Conforme ressaltou Cármen Lúcia, o Brasil possui 80 milhões de processos em tramitação e, portanto, é natural que haja divergências em relação às decisões. No entanto, a magistrada criticou quem defende que as decisões tomadas não sejam cumpridas.

“O Judiciário pode ser criticado, mas desafiar a Justiça, jamais. Se não cumprir ou acatar decisão judicial, não vejo a possibilidade de se cogitar um Estado democrático de direito”, afirmou. “Não há democracia quando as pessoas resolvem se vingar”, assinalou a ministra.

A magistrada falou durante 50 minutos em palestra a empresários na Associação Comercial do Rio de Janeiro (ACRJ). Durante sua explanação, Cármen Lúcia afirmou que os “tempos difíceis” pelos quais o país está passando só serão superados com o empenho de cada um e com segurança jurídica.

“Estamos vivenciando tempos mais amargos”, disse a ministra. “Para onde pouso meu olhar, vejo manifestações que parecem raiva. Nunca tinha visto isso antes dessa forma”, pontuou.

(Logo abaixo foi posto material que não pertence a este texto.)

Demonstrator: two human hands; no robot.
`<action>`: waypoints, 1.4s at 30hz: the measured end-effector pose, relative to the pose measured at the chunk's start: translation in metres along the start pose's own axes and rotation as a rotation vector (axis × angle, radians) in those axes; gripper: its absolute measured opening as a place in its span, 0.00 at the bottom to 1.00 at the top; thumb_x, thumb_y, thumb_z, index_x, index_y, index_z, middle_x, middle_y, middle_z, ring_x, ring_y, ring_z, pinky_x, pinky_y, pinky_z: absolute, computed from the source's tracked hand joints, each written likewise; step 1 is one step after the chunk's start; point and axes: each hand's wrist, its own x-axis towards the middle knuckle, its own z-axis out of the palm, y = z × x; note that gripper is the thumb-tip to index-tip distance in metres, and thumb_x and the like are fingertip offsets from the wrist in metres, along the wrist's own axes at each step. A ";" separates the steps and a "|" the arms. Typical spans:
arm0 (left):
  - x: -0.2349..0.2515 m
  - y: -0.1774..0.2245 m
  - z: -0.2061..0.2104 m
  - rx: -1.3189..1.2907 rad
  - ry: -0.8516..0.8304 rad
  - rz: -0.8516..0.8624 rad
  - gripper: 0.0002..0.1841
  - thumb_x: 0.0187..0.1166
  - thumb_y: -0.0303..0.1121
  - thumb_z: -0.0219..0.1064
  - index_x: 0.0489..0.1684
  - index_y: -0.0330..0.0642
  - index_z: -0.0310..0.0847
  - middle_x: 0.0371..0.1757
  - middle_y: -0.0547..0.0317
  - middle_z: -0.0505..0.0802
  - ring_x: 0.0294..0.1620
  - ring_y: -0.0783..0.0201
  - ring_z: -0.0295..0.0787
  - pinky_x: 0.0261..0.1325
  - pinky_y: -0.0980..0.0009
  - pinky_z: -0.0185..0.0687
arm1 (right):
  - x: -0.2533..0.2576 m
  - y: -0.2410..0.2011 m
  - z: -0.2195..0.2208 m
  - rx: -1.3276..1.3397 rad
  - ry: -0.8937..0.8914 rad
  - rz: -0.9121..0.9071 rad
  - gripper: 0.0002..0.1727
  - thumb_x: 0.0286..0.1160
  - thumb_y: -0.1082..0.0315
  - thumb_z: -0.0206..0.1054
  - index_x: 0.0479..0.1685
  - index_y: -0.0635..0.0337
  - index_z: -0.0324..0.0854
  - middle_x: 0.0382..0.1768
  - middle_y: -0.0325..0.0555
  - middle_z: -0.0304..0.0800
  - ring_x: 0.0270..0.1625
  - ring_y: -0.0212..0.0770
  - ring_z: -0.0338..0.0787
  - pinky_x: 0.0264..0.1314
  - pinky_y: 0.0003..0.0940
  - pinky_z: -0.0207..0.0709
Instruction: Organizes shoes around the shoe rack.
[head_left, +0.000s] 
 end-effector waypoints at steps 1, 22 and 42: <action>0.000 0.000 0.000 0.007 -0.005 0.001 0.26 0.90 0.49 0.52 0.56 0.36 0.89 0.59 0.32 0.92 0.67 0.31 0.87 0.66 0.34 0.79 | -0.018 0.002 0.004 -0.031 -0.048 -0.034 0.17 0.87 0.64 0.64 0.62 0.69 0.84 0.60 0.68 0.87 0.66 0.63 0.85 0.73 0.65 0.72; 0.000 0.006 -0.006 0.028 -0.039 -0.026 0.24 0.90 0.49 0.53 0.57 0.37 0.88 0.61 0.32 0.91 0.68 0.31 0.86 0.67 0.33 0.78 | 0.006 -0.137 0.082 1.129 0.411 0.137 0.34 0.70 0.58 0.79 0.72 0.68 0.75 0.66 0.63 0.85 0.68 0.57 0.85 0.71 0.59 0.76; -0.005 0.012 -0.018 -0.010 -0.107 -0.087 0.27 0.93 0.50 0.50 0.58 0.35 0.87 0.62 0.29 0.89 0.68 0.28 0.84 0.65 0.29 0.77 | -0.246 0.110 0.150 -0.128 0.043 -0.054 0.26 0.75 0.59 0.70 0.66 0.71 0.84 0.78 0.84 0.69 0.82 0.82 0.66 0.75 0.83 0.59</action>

Na avaliação de Cármen Lúcia, o momento pelo qual passa o Brasil está fazendo com que muitos cheguem ao “desalento”, o que atrapalha a retomada e inclusive novos investimentos. “Temos uma insegurança no país, que gera desconfiança, frustrações, falta de perspectiva, que chega ao desalento e faz com que não haja a vontade de mudar”, declarou. “Insegurança econômica, política, fala-se em insegurança jurídica, que chega aos empresários, que afeta nossa imagem no exterior”, concluiu a ministra.